Using the records that appear below, write out exactly the lines from the one with "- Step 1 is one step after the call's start" through the one with "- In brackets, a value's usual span", keeping both end lines.

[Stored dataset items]
■ ■ ■ ■

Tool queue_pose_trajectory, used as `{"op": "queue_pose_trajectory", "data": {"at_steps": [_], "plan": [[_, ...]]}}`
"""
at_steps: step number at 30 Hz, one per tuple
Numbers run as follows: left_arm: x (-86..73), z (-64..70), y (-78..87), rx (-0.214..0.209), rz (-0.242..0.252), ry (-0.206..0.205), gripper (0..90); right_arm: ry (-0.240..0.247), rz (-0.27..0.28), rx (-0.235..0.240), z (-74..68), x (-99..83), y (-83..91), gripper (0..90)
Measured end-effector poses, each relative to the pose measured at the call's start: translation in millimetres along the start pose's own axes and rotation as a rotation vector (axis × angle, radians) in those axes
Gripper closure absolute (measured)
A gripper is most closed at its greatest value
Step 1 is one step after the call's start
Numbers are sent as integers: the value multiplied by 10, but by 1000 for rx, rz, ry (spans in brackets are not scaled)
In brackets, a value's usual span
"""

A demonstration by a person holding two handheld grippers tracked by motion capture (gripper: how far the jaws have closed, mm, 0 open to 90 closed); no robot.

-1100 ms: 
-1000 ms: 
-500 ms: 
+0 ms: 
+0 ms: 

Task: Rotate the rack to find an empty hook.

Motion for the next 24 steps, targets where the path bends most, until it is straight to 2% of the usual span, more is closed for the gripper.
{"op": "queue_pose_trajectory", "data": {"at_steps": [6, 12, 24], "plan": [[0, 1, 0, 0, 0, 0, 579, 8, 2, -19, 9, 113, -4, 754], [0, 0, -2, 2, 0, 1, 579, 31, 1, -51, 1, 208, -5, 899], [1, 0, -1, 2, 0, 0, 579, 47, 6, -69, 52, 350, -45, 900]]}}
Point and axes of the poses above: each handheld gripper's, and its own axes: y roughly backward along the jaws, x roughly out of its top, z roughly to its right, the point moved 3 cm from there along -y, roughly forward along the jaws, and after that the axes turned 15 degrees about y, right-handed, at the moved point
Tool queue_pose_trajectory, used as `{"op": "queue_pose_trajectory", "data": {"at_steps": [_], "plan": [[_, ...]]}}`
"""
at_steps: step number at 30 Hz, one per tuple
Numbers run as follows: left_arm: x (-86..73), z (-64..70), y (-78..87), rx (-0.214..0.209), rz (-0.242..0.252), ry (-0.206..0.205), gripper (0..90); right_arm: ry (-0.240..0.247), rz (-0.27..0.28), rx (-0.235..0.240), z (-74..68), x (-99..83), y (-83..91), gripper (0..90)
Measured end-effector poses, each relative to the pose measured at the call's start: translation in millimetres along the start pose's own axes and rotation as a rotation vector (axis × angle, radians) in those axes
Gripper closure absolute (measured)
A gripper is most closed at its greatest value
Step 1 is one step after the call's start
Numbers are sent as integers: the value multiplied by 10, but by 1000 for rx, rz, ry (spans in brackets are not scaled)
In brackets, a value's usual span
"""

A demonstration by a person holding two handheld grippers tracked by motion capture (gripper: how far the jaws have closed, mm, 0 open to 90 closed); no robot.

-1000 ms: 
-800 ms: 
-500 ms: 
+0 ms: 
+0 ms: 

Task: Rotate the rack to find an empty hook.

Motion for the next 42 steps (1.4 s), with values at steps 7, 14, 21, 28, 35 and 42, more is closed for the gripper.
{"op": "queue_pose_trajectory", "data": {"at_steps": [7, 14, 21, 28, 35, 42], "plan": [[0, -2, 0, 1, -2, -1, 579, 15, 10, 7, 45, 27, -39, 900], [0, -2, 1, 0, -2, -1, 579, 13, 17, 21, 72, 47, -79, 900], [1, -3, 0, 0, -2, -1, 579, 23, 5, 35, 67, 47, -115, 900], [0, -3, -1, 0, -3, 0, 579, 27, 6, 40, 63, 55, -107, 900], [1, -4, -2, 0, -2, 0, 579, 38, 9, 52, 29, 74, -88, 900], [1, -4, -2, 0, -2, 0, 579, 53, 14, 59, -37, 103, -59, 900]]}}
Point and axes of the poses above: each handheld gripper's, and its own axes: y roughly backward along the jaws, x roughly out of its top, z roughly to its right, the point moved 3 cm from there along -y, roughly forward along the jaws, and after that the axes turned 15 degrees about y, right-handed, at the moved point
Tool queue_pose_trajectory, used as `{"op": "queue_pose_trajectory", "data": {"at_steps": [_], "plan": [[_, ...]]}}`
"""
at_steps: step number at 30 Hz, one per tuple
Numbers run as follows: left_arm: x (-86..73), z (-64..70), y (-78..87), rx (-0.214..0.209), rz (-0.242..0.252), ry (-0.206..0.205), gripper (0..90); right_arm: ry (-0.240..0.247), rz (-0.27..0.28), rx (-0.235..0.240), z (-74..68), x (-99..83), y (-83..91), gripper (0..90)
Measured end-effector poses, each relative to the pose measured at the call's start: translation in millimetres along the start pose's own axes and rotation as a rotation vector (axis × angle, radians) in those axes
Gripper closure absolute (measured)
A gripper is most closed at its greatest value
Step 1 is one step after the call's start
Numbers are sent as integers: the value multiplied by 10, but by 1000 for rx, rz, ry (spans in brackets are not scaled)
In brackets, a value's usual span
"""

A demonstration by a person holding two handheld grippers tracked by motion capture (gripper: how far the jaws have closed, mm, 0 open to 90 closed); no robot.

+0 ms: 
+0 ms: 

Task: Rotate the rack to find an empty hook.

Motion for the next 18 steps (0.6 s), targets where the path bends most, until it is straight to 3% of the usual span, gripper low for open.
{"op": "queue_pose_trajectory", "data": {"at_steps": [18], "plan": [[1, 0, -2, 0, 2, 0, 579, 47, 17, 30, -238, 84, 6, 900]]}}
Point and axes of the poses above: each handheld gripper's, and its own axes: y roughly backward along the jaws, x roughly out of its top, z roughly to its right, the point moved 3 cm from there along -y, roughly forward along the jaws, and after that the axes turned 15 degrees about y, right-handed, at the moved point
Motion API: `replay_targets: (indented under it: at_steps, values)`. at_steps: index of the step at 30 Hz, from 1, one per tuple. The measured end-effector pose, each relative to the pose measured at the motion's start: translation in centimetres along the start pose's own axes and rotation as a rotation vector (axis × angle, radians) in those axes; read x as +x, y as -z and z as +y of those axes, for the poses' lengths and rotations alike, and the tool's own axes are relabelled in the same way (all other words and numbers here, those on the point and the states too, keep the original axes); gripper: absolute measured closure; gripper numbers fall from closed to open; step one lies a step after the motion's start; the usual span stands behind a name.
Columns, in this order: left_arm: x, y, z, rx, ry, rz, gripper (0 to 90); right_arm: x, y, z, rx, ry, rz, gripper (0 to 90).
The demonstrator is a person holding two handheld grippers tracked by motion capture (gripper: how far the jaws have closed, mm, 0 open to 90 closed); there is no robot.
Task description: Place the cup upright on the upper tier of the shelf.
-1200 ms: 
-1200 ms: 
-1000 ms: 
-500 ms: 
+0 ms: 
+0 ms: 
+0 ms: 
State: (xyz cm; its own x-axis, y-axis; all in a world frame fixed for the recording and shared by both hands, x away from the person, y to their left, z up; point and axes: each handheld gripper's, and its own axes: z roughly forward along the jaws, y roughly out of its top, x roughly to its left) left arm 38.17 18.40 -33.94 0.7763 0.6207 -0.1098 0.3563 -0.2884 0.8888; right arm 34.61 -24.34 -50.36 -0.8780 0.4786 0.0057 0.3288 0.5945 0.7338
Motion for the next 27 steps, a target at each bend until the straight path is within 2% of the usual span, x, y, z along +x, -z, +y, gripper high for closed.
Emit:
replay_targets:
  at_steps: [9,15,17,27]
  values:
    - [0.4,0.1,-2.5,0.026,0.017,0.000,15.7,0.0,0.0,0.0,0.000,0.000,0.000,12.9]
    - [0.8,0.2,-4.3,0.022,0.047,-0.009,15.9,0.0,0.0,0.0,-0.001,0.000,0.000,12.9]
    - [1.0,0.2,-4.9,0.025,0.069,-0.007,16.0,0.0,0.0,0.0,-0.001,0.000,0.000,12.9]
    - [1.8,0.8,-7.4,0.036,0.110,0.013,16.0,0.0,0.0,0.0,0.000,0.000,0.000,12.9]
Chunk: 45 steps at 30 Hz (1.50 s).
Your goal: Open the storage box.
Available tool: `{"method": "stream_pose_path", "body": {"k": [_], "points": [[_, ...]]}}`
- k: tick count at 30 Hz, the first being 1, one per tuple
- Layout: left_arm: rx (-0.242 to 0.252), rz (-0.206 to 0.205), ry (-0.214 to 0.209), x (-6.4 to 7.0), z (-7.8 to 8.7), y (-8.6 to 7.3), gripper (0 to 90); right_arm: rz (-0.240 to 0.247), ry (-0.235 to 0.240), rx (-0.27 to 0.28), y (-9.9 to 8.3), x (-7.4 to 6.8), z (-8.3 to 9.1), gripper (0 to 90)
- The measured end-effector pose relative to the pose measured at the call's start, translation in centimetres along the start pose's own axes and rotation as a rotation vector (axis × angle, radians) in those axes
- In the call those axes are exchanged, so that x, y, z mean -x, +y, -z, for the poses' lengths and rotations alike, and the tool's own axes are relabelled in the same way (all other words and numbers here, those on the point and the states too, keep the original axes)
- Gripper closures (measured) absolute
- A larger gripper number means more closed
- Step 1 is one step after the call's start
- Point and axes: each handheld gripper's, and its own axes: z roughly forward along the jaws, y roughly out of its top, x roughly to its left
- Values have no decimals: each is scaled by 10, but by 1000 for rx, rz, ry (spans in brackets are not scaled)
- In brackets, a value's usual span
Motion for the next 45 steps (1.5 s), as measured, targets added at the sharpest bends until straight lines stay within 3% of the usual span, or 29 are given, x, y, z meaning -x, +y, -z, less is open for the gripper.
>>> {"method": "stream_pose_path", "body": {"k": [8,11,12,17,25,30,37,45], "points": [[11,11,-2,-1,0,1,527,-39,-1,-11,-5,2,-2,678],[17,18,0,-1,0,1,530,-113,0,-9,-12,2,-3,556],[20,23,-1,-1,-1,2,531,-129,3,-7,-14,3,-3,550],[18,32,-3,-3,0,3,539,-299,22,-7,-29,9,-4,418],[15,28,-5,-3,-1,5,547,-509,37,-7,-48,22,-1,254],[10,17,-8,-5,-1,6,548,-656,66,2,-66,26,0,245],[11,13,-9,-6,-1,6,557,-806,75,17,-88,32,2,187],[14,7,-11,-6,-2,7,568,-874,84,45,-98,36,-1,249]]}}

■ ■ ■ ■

EXERCISE OUTPUT:
- Step 1 is one step after the call's start
- Point and axes: each handheld gripper's, and its own axes: z roughly forward along the jaws, y roughly out of its top, x roughly to its left
- Values have no decimals: each is scaled by 10, but by 1000 for rx, rz, ry (spans in brackets are not scaled)
- In brackets, a value's usual span

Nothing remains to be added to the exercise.